Forward-Looking and Cautionary Statements

 

Certain statements included in this Quarterly Report on Form 10-Q or documents the Company files with the Securities and Exchange Commission, which are not historical facts, or that include forward-looking terminology such as “may”, “will”, “believe”, “anticipate”, “expect”, “should”, “optimistic” “continue”, “estimate”, “intend”, “plan”, “would”, “could”, “guidance”, “potential”, “opportunity”, “project”, “forecast”, “confident”, “projections”, “schedule”, “designed”, “future”, “discussion”, “if” or the negative thereof or other variations thereof, are forward-looking statements (as such term is defined in Section 21E of the Securities Exchange Act of 1934 and Section 27A of the Securities Act of 1933, and the regulations thereunder), which are intended to be covered by the safe harbors created thereby.
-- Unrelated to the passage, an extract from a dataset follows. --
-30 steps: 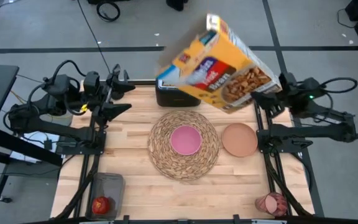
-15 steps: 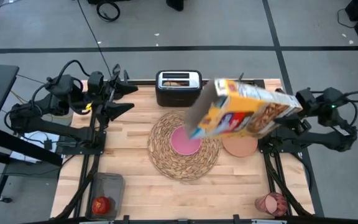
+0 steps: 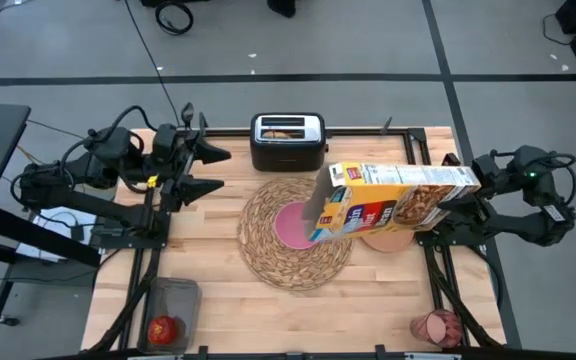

These statements may include, but are not limited to statements in “Management’s Discussion and Analysis of Financial Condition and Results of Operations” and “Notes to the Company’s Condensed Consolidated Financial Statements” such as net operating loss carryforwards, the ability to meet cash requirements for operating needs, the ability to meet liquidity needs, assumptions used to calculate future level of funding of employee benefit plans, the adequacy of insurance coverage, the impact of new accounting pronouncements and litigation.

 

Forward-looking statements also include, without limitation, statements as to the Company’s expected future results of operations and growth, the Company’s ability to meet working capital requirements, the Company’s business strategy, the expected increases in operating efficiencies, anticipated trends in the Company’s markets, estimates of goodwill impairments and amortization expense of other intangible assets, the effects of changes in accounting pronouncements, the effects of litigation and the amount of insurance coverage, and statements as to trends or the Company’s or management’s beliefs, expectations and opinions.

 

Forward-looking statements are subject to risks and uncertainties and may be affected by various factors that may cause actual results to differ materially from those in the forward-looking statements. In addition to the factors discussed in this Quarterly Report on Form 10-Q, certain risks, uncertainties and other factors can cause actual results and developments to be materially different from those expressed or implied by such forward-looking statements, including, without limitation, the following:

  the ability to successfully implement the Company’s business and growth strategy;
  risks arising in connection with the insolvency of our former subsidiary, Selas SAS, and potential liabilities and actions arising in connection therewith;
  potential obligations to indemnify the purchaser of our former electronics business for certain material claims that may arise;
  the volume and timing of orders received by the Company;
  changes in estimated future cash flows;
  ability to collect on our accounts receivable;
  foreign currency movements in markets the Company services;
  changes in the global economy and financial markets;
  weakening demand for the Company’s products due to general economic conditions;
  changes in the mix of products sold;
  ability to meet demand;
  changes in customer requirements;
  timing and extent of research and development expenses;
  FDA approval, timely release and acceptance of the Company’s products;
  competitive pricing pressures;
  pending and potential future litigation;
  cost and availability of electronic components and commodities for the Company’s products;
  ability to create and market products in a timely manner and develop products that are inexpensive to manufacture;
  ability to comply with covenants in our debt agreements;
  ability to repay debt when it comes due;
  the loss of one or more of our major customers;
  ability to identify, complete and integrate acquisitions;
  effects of legislation;
  effects of foreign operations;
  foreign currency risks;
  ability to develop new products such as Centauri, Overtus, Scenic and APT;
  ability to recruit and retain engineering and technical personnel;
  the costs and risks associated with research and development investments;
  delays in United States government budget and debt ceiling approval;
  our ability and the ability of our customers to protect intellectual property; and
  loss of members of our senior management team.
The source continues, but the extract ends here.